- 1Greek religiontheos — a god
Any deity of the crowded pantheon; a category, not a name.
- 2SeptuagintIsrael's one God
Renders Elohim: the single true God who made heaven and earth.
- 3John 1:1 · c.AD 90The Word was theos
God by nature — the prologue's careful Greek says deity, not 'a god.'
- 4John 20:28'My Lord and my God'
Thomas confesses the risen Jesus as theos — and is not corrected.
- 5Nicaea · AD 325Not a lesser god
Against Arius: Christ is true God, of the very being of the Father.
One word, fenced by the Shema
In the wider Greek world theos was cheap — every city had its gods. Israel took the same word and chained it to a single confession: 'Hear, O Israel, the LORD our God, the LORD is one.' By the New Testament, theos with the article (ho theos) almost always means the God of Israel. That is the fence that makes John 1:1 explosive.
The Word was God
John writes that the Logos 'was with God, and was God.' He does not say the Word was 'a god' — that would shatter his own monotheism. He uses theos without the article and before the verb precisely to say what the Word IS — God by nature — while keeping him distinct from the Father he is 'with.' Thomas completes the arc at the empty tomb: 'My Lord and my God.'
This single word is the seed of Trinitarian theology: one God (against the nations), yet the Father is God, the Son is God, the Spirit is God. Nicaea's homoousios is the Church refusing to let 'theos' mean less for the Son than for the Father.

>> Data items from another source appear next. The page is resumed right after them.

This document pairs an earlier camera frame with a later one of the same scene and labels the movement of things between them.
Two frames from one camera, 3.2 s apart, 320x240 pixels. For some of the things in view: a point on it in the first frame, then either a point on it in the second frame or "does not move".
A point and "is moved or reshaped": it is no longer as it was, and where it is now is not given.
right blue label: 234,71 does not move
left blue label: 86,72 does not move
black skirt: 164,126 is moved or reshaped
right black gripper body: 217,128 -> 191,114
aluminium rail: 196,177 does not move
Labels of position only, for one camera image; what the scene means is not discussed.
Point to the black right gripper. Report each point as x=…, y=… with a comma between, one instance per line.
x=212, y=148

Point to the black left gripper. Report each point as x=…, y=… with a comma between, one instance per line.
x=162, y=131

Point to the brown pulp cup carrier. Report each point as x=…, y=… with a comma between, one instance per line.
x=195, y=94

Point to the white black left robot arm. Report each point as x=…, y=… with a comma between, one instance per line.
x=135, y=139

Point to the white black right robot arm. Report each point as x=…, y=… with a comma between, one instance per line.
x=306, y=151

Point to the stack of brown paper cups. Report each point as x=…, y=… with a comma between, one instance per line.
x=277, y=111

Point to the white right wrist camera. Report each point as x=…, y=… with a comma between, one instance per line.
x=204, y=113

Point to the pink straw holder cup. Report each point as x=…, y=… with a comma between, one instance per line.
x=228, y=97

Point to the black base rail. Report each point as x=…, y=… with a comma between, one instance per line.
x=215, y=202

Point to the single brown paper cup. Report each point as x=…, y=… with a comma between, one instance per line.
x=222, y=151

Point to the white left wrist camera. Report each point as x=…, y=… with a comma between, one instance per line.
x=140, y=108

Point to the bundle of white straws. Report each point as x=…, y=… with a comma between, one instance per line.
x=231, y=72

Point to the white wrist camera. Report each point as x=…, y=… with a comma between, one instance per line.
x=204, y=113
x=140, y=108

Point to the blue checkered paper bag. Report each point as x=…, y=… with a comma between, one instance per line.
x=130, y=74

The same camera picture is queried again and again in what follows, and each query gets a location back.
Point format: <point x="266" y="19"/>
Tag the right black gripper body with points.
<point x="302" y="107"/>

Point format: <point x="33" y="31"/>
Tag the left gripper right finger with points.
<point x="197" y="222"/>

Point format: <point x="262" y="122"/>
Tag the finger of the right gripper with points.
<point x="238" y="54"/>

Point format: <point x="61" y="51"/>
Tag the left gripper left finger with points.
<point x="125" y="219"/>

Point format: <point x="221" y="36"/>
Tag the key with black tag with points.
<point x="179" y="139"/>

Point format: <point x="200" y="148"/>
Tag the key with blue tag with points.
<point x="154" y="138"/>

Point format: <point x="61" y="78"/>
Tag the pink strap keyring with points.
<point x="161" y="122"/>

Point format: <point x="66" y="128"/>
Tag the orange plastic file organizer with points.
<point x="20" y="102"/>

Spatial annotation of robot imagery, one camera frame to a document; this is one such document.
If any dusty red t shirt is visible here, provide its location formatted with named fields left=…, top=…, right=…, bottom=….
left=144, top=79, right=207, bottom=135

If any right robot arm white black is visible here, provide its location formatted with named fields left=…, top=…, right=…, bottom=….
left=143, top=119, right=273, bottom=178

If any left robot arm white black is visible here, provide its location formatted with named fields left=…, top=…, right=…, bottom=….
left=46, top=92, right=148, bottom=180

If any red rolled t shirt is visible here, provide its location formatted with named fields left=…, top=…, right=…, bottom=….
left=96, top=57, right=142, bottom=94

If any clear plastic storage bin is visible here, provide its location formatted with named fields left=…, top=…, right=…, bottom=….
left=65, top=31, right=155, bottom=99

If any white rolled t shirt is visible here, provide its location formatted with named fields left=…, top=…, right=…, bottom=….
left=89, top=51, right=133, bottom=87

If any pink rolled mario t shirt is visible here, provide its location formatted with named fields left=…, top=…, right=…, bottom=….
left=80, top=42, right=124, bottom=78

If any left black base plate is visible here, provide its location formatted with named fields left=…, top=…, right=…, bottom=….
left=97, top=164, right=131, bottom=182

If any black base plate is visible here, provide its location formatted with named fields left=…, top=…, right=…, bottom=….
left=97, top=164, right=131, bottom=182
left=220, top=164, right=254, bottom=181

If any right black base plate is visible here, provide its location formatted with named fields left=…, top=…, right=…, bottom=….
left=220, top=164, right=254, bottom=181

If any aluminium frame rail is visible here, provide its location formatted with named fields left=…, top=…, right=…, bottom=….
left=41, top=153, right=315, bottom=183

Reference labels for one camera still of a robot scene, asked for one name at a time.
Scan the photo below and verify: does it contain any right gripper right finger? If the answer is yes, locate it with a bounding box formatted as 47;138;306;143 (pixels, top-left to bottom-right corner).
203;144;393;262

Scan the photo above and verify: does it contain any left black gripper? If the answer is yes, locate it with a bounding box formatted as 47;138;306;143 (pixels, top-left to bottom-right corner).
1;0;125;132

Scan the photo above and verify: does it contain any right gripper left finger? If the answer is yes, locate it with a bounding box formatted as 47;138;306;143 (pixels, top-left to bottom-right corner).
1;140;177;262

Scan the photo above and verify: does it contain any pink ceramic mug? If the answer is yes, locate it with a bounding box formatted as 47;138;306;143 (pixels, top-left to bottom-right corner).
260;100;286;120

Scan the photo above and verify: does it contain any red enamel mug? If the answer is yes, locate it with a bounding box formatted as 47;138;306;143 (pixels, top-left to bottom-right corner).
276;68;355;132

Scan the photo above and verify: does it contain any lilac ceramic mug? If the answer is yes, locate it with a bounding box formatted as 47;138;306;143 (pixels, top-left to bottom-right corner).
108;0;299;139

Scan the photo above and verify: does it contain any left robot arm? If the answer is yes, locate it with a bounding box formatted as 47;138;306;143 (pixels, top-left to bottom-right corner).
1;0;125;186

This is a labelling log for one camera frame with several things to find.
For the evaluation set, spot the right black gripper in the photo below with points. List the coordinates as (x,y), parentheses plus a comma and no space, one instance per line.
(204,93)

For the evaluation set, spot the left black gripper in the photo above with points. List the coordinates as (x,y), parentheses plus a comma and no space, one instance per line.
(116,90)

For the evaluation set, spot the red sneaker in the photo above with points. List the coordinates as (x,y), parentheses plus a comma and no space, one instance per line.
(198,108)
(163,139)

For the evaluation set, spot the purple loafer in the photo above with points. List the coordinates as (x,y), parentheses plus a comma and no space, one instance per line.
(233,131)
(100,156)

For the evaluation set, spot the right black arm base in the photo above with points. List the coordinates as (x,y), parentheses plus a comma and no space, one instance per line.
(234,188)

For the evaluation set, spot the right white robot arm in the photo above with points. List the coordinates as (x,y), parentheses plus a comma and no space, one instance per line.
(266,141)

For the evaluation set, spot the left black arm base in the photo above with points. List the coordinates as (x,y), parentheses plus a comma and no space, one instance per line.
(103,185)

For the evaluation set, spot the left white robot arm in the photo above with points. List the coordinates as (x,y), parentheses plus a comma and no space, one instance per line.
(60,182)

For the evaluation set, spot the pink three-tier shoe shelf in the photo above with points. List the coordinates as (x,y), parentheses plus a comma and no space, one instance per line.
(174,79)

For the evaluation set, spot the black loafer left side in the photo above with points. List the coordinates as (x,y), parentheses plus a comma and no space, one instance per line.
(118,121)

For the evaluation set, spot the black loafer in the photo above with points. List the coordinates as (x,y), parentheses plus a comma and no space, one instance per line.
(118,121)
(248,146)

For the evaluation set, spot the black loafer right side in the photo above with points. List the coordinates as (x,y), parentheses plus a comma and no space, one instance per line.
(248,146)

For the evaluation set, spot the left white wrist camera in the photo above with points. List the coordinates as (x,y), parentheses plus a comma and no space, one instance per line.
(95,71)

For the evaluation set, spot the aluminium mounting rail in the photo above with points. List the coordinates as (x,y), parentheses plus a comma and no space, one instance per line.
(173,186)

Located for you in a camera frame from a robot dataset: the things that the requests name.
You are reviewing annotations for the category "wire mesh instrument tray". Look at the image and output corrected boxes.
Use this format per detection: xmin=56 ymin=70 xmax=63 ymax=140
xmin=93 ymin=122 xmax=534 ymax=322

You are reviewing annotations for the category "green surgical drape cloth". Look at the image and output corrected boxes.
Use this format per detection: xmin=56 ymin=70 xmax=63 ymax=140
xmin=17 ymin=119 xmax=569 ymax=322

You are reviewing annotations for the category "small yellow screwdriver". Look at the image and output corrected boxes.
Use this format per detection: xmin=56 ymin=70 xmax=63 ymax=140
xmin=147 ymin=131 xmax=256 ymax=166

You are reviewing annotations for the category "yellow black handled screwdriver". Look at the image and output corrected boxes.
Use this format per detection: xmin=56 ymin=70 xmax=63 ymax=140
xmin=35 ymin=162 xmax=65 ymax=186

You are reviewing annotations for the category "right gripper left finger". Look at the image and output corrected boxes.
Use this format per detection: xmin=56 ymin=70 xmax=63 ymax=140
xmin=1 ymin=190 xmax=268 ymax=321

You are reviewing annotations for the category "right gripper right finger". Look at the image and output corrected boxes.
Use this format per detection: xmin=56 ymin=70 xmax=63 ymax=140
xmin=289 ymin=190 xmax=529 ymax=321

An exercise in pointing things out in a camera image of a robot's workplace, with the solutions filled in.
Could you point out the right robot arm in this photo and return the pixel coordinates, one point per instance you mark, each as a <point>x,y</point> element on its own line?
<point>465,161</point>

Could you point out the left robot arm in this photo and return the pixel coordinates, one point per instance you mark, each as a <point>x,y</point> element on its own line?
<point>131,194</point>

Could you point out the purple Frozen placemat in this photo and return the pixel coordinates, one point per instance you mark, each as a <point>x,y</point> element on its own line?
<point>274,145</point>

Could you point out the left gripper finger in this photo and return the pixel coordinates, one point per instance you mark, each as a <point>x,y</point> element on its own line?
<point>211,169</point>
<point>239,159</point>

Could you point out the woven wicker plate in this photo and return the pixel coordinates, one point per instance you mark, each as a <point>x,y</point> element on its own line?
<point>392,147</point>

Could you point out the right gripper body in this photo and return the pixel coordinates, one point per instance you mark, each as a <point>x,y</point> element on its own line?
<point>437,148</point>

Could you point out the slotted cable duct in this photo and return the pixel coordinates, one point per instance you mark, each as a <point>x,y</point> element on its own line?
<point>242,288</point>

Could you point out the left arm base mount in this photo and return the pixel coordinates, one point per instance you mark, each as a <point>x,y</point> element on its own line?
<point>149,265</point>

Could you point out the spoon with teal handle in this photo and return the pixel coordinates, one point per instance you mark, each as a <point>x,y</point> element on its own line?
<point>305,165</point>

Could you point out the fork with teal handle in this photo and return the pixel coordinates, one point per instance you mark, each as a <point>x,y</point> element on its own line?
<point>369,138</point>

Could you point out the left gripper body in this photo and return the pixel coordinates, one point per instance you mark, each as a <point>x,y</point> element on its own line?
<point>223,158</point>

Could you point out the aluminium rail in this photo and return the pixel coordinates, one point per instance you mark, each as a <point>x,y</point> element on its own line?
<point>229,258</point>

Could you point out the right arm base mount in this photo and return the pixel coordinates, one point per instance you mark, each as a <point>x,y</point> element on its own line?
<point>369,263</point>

Where This Word Decides Debates
theos decides the deity of Christ and the doctrine of the Trinity. The Arian and modern Watchtower readings both stand or fall on John 1:1c and the qualitative force of the anarthrous theos.
When This Word Study Proves Too Much
Avoid the tithēmi etymology (false). Avoid pressing the missing article in John 1:1c into 'a god' — Greek predicate-noun word order, not English article rules, governs the sense. And not every theos is the Father: context distinguishes the persons.